> _Problem details_:
Give back exactly the lines of the material below that start at the line containing "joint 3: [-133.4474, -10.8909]" and end at the line containing "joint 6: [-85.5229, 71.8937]", and no others.

--------------------

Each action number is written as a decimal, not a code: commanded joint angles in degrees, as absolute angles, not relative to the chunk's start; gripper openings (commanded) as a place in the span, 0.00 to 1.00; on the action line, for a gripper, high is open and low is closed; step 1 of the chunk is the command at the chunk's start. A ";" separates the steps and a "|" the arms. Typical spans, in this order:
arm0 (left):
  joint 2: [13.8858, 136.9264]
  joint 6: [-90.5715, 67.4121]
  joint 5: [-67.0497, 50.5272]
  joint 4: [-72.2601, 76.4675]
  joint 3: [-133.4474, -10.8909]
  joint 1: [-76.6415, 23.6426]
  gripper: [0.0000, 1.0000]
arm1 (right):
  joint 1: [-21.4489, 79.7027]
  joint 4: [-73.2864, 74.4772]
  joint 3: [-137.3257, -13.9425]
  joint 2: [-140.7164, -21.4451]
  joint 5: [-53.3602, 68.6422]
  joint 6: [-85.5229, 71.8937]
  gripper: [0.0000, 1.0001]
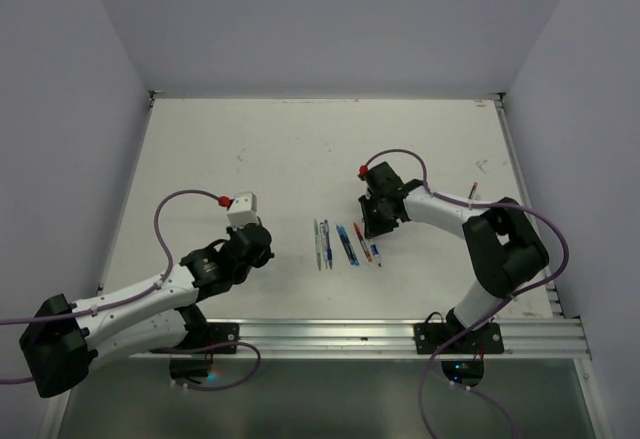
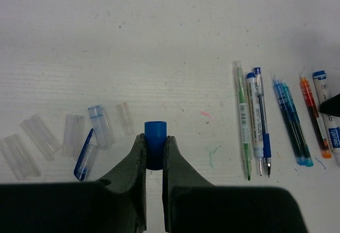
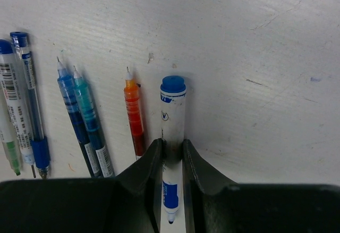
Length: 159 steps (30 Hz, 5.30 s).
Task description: Open the pen caps
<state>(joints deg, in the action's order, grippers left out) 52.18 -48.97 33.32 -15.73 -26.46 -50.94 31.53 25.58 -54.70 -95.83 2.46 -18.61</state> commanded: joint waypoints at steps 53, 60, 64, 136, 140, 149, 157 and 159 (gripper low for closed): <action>76.90 -47.46 32.26 -5.01 -30.41 -46.23 0.28 | 32.34 30.50 -53.88 -78.14 -4.22 -20.74 0.52; 76.64 -47.81 31.73 -5.01 -30.15 -45.97 0.29 | 32.34 30.15 -53.00 -77.61 -4.40 -20.74 0.52; 75.41 -47.55 30.85 -5.54 -30.50 -45.88 0.29 | 32.17 30.06 -52.91 -77.34 -4.57 -21.00 0.52; 60.47 -38.93 -0.26 17.58 -22.15 -47.02 0.47 | -21.62 20.74 -49.75 -95.09 -12.39 -24.35 0.23; 60.56 -38.94 -0.26 17.31 -22.06 -46.85 0.47 | -21.62 20.83 -49.13 -95.10 -13.18 -24.35 0.04; 60.64 -39.73 -0.61 16.44 -23.20 -46.85 0.47 | -20.75 28.28 -53.87 -82.47 -14.42 -26.19 0.00; 61.79 -39.29 -2.63 14.42 -26.98 -46.85 0.48 | -6.98 37.00 -63.45 -71.54 -6.27 -22.95 0.00; 63.10 -38.50 -4.56 13.46 -30.04 -46.85 0.48 | -2.83 36.74 -63.72 -72.67 3.45 -20.66 0.00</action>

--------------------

> _Task output_:
  joint 3: [-133.4474, -10.8909]
  joint 1: [-76.6415, 23.6426]
  gripper: [0.0000, 1.0000]
arm1 (right):
  joint 1: [-21.4489, 79.7027]
  joint 4: [-73.2864, 74.4772]
  joint 3: [-137.3257, -13.9425]
  joint 2: [-140.7164, -21.4451]
  joint 5: [-53.3602, 68.6422]
  joint 6: [-85.5229, 71.8937]

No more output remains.